_Task brief_. Among the entries below, count the lines with "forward" in them and state the total without comment.

Extracted records:
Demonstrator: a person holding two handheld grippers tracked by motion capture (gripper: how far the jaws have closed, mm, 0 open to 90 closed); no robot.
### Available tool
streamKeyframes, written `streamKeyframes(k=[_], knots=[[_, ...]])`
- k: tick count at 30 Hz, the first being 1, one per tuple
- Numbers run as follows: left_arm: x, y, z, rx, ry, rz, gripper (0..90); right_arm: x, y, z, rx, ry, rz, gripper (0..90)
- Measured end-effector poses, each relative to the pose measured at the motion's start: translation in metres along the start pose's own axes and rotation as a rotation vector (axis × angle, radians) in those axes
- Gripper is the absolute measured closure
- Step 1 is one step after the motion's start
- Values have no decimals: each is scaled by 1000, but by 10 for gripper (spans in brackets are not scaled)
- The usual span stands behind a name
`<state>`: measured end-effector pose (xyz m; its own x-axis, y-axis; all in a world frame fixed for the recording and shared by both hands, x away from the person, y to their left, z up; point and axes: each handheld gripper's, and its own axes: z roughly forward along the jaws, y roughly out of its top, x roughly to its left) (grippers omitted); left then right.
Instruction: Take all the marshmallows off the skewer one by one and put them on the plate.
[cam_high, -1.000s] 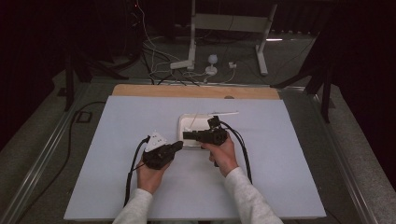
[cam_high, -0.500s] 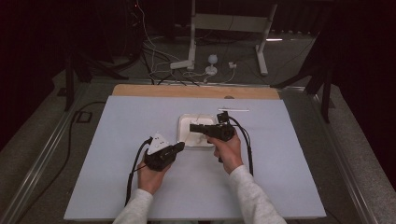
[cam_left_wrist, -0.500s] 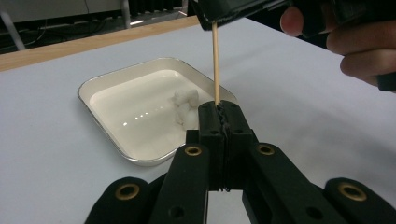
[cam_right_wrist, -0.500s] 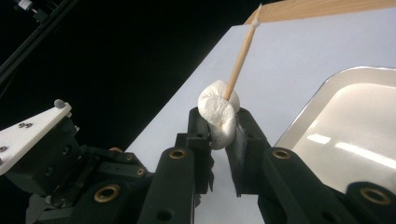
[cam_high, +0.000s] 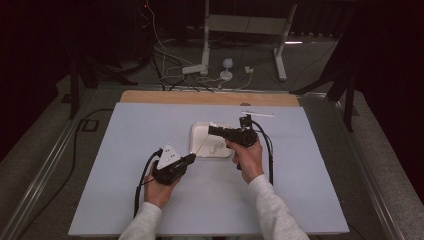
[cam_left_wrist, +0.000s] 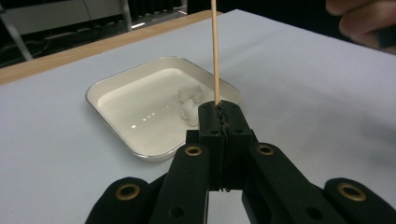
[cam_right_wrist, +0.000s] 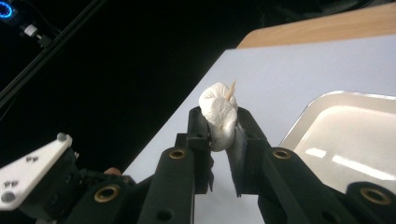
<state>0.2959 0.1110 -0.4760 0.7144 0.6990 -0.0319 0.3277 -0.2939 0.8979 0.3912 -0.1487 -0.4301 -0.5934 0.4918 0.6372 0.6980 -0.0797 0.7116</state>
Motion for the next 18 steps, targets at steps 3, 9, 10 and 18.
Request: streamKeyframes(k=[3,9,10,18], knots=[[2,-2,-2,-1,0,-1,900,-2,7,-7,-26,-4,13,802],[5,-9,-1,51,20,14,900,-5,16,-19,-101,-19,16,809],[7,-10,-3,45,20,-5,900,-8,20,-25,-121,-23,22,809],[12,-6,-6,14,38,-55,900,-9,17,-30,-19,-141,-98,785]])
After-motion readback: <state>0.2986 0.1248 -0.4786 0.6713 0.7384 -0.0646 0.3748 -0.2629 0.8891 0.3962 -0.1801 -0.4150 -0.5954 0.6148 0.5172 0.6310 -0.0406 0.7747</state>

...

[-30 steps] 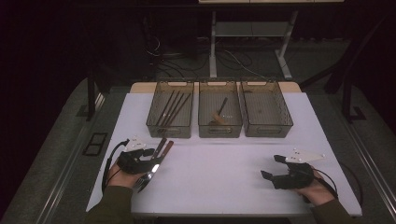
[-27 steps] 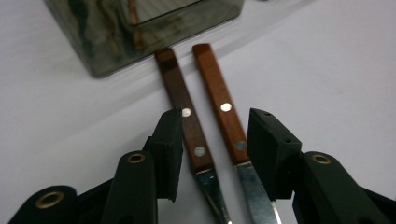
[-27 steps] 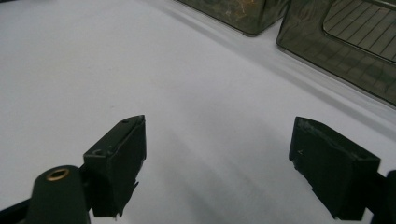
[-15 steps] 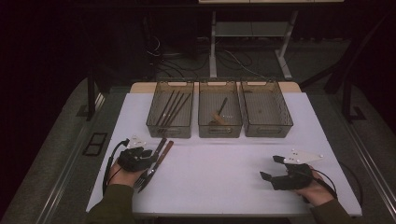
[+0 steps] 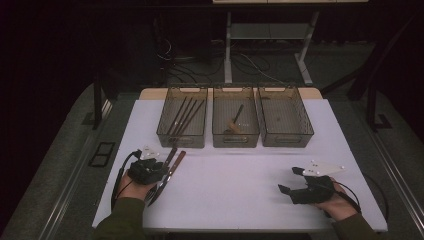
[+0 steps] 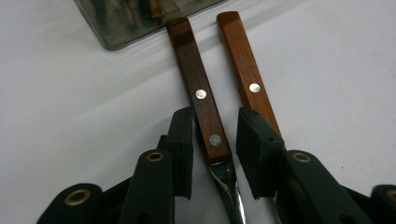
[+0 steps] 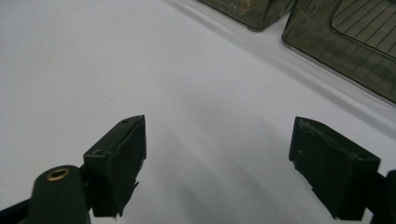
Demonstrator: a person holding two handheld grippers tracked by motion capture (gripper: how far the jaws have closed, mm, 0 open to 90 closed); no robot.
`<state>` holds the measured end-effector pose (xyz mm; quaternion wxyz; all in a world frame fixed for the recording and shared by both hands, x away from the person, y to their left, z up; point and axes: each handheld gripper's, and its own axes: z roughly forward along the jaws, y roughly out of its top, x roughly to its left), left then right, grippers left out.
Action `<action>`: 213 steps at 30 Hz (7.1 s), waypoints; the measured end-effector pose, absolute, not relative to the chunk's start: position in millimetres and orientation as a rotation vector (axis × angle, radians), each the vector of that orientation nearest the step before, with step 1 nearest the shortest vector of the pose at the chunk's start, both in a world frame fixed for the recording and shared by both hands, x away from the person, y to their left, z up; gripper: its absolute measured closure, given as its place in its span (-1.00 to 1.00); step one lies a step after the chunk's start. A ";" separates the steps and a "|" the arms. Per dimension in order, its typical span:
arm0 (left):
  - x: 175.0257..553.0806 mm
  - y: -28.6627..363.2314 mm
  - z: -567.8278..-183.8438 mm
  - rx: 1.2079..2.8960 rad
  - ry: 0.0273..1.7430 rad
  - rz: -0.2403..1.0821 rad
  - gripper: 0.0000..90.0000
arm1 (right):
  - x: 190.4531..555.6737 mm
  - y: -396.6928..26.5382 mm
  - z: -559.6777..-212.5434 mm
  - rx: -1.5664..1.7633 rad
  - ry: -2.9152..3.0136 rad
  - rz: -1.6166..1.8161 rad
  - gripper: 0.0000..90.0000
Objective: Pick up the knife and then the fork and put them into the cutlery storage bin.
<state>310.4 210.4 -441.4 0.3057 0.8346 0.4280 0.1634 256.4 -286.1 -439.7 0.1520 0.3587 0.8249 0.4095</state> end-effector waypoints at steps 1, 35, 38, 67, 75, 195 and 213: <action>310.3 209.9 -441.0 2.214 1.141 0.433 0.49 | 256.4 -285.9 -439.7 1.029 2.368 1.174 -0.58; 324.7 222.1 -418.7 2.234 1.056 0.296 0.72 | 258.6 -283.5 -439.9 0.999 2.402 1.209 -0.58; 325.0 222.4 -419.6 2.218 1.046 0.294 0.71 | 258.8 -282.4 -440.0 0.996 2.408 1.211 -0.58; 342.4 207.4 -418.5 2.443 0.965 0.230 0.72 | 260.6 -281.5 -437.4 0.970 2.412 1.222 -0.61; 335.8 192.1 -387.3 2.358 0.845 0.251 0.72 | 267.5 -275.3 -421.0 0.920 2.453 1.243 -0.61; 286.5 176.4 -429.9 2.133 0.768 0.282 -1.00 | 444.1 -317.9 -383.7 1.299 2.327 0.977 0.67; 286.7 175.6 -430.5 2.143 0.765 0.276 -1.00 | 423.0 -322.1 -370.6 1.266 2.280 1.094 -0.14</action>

_Exercise output_. 2